- [YOUR OBJECTIVE] Take the material below and reproduce, word for word, only the lines from the line with "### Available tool" through the line with "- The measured".

- [INPUT DATA]
- Opening Delimiter -
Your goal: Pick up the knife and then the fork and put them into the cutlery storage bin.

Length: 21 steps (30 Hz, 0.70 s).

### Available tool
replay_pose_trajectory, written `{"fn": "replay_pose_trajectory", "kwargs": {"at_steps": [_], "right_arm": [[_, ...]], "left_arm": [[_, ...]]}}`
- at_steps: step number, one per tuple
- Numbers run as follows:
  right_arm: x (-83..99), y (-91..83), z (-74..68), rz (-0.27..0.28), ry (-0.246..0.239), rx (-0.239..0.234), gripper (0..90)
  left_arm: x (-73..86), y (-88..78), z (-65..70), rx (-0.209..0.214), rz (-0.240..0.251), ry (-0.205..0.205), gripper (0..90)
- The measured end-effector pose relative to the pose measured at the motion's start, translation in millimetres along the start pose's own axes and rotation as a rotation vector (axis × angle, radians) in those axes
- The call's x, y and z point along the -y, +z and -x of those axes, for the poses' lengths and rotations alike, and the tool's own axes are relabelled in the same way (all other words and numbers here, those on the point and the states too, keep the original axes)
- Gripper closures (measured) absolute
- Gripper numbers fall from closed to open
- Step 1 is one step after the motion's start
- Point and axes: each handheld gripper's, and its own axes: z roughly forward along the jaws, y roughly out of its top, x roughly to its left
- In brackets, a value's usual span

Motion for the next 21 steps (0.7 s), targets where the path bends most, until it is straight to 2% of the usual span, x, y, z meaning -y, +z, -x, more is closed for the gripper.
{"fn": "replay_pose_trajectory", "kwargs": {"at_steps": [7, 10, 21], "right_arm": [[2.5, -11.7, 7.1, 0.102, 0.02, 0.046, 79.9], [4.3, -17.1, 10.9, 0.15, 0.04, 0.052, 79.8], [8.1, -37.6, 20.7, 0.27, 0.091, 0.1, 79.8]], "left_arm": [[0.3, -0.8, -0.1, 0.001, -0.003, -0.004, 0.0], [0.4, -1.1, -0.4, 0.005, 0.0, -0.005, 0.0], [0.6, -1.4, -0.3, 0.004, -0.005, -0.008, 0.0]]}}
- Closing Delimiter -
- [PROBLEM SOLUTION]
### Available tool
replay_pose_trajectory, written `{"fn": "replay_pose_trajectory", "kwargs": {"at_steps": [_], "right_arm": [[_, ...]], "left_arm": [[_, ...]]}}`
- at_steps: step number, one per tuple
- Numbers run as follows:
  right_arm: x (-83..99), y (-91..83), z (-74..68), rz (-0.27..0.28), ry (-0.246..0.239), rx (-0.239..0.234), gripper (0..90)
  left_arm: x (-73..86), y (-88..78), z (-65..70), rx (-0.209..0.214), rz (-0.240..0.251), ry (-0.205..0.205), gripper (0..90)
- The measured end-effector pose relative to the pose measured at the motion's start, translation in millimetres along the start pose's own axes and rotation as a rotation vector (axis × angle, radians) in those axes

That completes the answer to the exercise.